- [Activity]:
Transcribe word for word the lines below from the line with "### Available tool" through the line with "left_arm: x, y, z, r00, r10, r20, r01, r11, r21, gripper", ends included.

- [Stored data]:
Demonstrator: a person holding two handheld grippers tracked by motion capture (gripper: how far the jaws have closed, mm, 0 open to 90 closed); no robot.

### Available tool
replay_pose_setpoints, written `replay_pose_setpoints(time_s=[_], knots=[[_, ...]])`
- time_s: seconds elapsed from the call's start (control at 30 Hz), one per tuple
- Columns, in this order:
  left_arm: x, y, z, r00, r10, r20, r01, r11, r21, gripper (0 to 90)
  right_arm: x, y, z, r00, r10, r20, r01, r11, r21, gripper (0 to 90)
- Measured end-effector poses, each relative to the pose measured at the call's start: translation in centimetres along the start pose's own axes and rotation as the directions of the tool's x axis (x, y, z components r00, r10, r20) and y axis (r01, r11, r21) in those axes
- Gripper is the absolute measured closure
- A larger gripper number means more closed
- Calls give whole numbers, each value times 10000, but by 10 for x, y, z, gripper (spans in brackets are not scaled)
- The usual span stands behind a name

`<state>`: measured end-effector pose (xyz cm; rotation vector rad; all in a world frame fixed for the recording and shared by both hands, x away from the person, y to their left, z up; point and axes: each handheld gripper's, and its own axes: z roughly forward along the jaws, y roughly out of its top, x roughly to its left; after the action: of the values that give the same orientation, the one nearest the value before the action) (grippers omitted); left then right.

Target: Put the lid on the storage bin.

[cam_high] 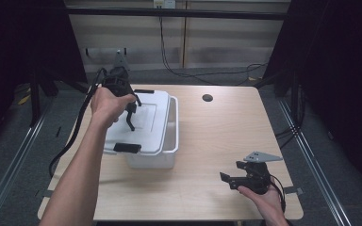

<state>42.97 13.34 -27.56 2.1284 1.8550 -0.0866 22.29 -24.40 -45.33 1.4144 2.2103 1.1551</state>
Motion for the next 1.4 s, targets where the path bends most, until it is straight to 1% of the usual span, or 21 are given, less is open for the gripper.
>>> replay_pose_setpoints(time_s=[0.17, 0.2, 0.27, 0.33, 0.4, 0.5, 0.53, 0.57, 0.7, 0.73, 0.83, 0.9, 0.93, 1.0, 1.07, 1.1, 1.13, 1.2, 1.27, 1.3, 1.4], knots=[[-2, 2, 3, 9997, -233, 46, 232, 9996, 152, 849, 0, 0, 0, 10000, -11, 2, 11, 10000, -23, 182], [-2, 2, 3, 9994, -348, 20, 348, 9994, -54, 849, -1, 0, 0, 10000, -9, -3, 9, 10000, -23, 182], [-2, 3, 3, 9994, -330, 37, 330, 9995, 12, 848, 0, 0, 0, 10000, -16, -4, 16, 10000, -26, 182], [-2, 5, 4, 9983, -561, 156, 560, 9984, 30, 849, 0, 0, 0, 10000, -20, -9, 20, 10000, -36, 181], [-3, 5, 4, 9968, -771, 206, 774, 9969, -124, 849, 0, 0, 0, 10000, -11, 7, 11, 10000, -26, 181], [-3, 5, 6, 9971, -739, 188, 740, 9973, -35, 849, 0, 0, 0, 10000, -2, -10, 2, 10000, -23, 181], [-4, 6, 8, 9961, -867, 178, 868, 9962, -60, 849, 0, 0, 0, 10000, -2, -10, 2, 10000, -23, 181], [-6, 6, 9, 9968, -783, 179, 784, 9969, -59, 848, -1, 0, 0, 10000, 31, 0, -31, 10000, -20, 181], [-10, 5, 14, 9951, -933, 323, 935, 9956, -47, 849, 0, 0, 0, 10000, -6, -23, 6, 10000, -11, 181], [-12, 5, 15, 9944, -1032, 242, 1036, 9945, -168, 849, 0, 0, 0, 10000, -6, -19, 6, 10000, -22, 182], [-12, 5, 15, 9951, -940, 307, 943, 9955, -94, 849, 0, 0, 0, 10000, -5, -21, 5, 10000, 10, 182], [-13, 5, 16, 9939, -1061, 283, 1066, 9942, -144, 849, 0, 0, 0, 10000, 8, -33, -8, 10000, 14, 182], [-13, 5, 18, 9940, -1082, 130, 1085, 9939, -188, 849, 0, 0, 0, 10000, 2, -40, -2, 10000, 20, 181], [-14, 5, 19, 9947, -1008, 216, 1011, 9948, -112, 848, -1, 0, 0, 10000, 3, -17, -3, 10000, 34, 181], [-16, 6, 20, 9936, -1074, 362, 1080, 9941, -125, 848, 0, 0, 0, 10000, -9, -20, 9, 10000, 18, 182], [-16, 6, 20, 9947, -953, 395, 957, 9954, -98, 848, -1, 0, 0, 10000, -19, -29, 19, 10000, 9, 182], [-19, 7, 19, 9943, -998, 377, 1004, 9948, -151, 848, -1, 0, 0, 10000, -18, -28, 18, 10000, 9, 182], [-21, 8, 19, 9959, -844, 324, 849, 9963, -148, 847, -1, 0, 0, 10000, -7, -20, 7, 10000, 28, 182], [-23, 8, 19, 9961, -838, 264, 843, 9963, -168, 847, -1, 0, 0, 10000, -9, -17, 9, 10000, 41, 182], [-26, 9, 19, 9960, -812, 375, 821, 9964, -222, 847, -1, 0, 0, 10000, -5, -21, 5, 10000, 39, 181], [-27, 10, 23, 9943, -992, 379, 996, 9950, -94, 848, -1, -1, 0, 10000, -22, -24, 22, 10000, 18, 182]])
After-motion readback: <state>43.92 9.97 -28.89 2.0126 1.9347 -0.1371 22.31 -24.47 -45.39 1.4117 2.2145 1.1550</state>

- [Written answer]:
### Available tool
replay_pose_setpoints, written `replay_pose_setpoints(time_s=[_], knots=[[_, ...]])`
- time_s: seconds elapsed from the call's start (control at 30 Hz), one per tuple
- Columns, in this order:
  left_arm: x, y, z, r00, r10, r20, r01, r11, r21, gripper (0 to 90)

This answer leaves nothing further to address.